LINKE verurteilt übermäßigen Polizeieinsatz gegen friedlichen Protest (Stand: 4.9.2010, 14 Uhr)

Wie angekündigt führte heute das Bündnis „Dortmund stellt sich quer“ Blockaden gegen einen geplanten Neonaziaufmarsch in Dortmund durch. Sitzblockaden rund um den Hauptbahnhof verzögerten die Anreise der Neonazis erheblich.

Die Fraktion Die LINKE im Landtag von NRW unterstützte die Aktivitäten des Bündnisses, ebenso wie Mitglieder der Linksfraktion aus dem Bundestag.

Der Fraktionsvorsitzende Wolfgang Zimmermann erklärte: „Wir verurteilen die gerichtliche Entscheidung, den Neonazis trotz der konkreten Gefahrenlage eine Versammlung am Hafen zu genehmigen. Faschismus ist keine Meinung, sondern ein Verbrechen! Für uns sind Blockaden gegen Neonazis selbstverständlich.“

Die zweite Fraktionsspitze Bärbel Beuermann kritisierte das teilweise übermäßige Vorgehen der Polizei gegen die Sitzblockaden: „Von den Blockaden ging keinerlei Eskalation aus, so wie es im Aktionskonsens formuliert war. Trotzdem waren die Polizisten teilweise überaus aggressiv und wendeten auch schmerzhafte Nasen- und Ohrengriffe an. Mehrere Personen erlitten Gesichtsverletzungen, wie zum Beispiel blutige Nasen“.

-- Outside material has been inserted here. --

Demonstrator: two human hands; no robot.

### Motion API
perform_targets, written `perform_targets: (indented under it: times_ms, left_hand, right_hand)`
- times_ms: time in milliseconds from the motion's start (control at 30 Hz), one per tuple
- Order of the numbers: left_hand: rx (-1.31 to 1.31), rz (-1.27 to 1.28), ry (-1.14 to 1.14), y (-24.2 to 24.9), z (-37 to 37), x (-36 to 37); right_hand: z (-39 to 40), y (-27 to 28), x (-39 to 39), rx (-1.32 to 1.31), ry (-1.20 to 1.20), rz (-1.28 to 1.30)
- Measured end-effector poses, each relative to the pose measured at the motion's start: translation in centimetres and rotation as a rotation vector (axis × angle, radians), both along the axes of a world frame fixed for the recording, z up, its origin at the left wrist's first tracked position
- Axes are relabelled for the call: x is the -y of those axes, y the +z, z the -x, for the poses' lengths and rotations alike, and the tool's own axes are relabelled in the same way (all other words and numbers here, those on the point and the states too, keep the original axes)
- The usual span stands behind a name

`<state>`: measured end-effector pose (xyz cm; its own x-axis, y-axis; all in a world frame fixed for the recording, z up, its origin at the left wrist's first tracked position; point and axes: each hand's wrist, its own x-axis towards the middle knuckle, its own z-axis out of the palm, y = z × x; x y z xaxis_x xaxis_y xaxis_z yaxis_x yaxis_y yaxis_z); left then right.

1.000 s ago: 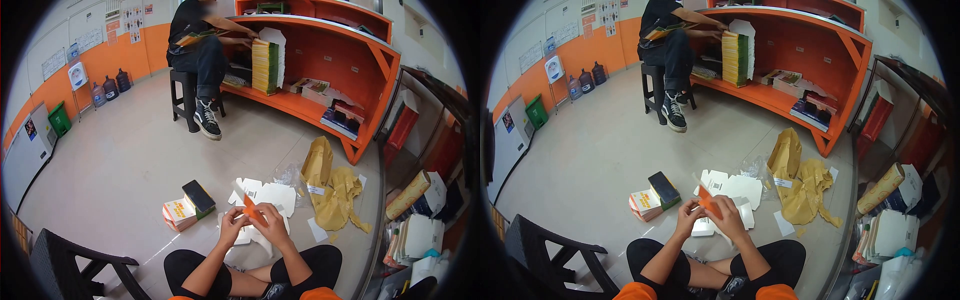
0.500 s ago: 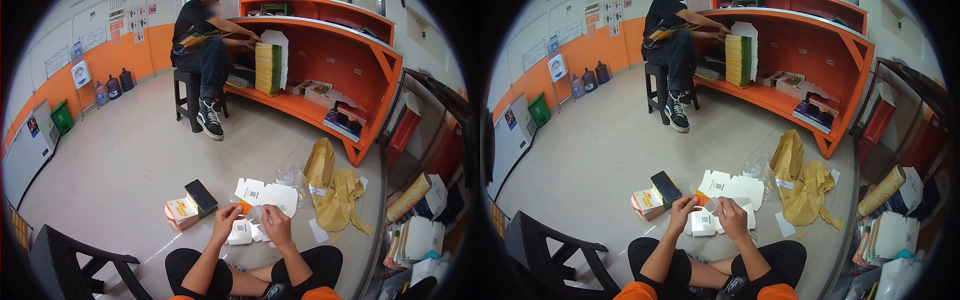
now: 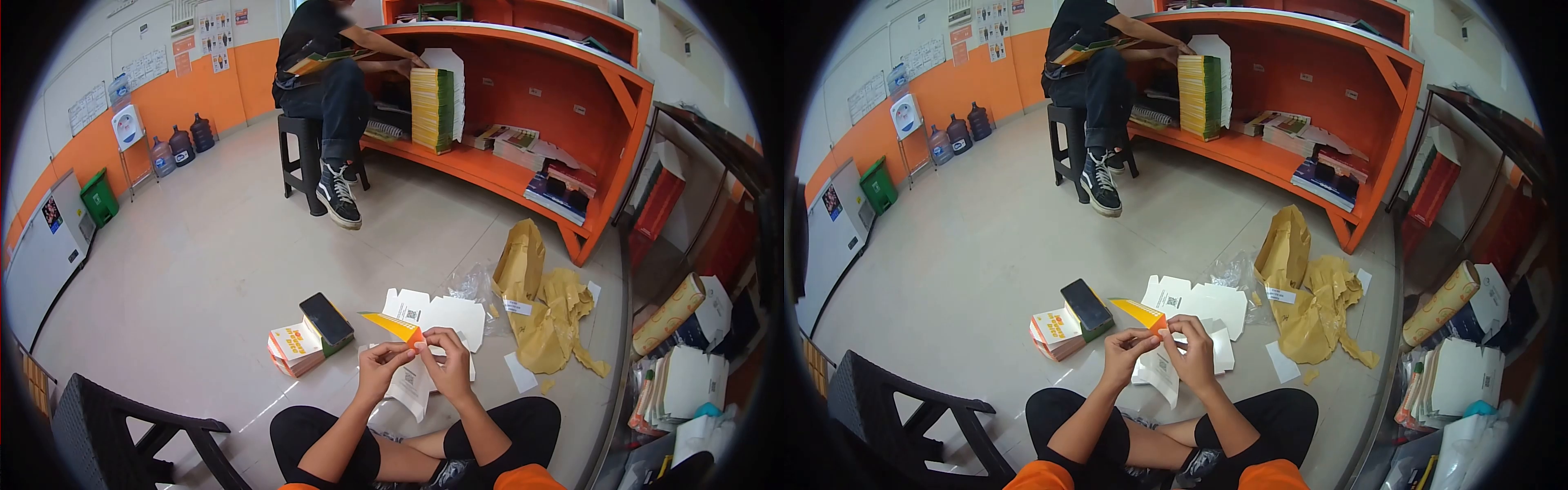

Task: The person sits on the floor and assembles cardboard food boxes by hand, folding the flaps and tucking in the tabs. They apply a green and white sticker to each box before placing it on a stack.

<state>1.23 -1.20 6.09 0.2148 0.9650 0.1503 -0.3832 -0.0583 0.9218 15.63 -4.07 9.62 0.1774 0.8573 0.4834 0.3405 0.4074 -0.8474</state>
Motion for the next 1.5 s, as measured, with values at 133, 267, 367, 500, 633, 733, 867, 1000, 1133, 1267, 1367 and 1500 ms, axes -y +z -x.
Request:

Nach den Aktionen am Bahnhof kam es zu zahlreichen weiteren Blockaden in der Dortmunder Nordstadt. Ein Sprecher von „Dortmund stellt sich quer“ erklärte: „Die Leute auf der Straße wollen die Neonazis blockieren. An verschiedenen Kreuzungen kam es zu weiteren Sitzblockaden. Jetzt rufen wir zum Protest in Hör- und Sichtweite der Neonazikundgebung am Hafen auf.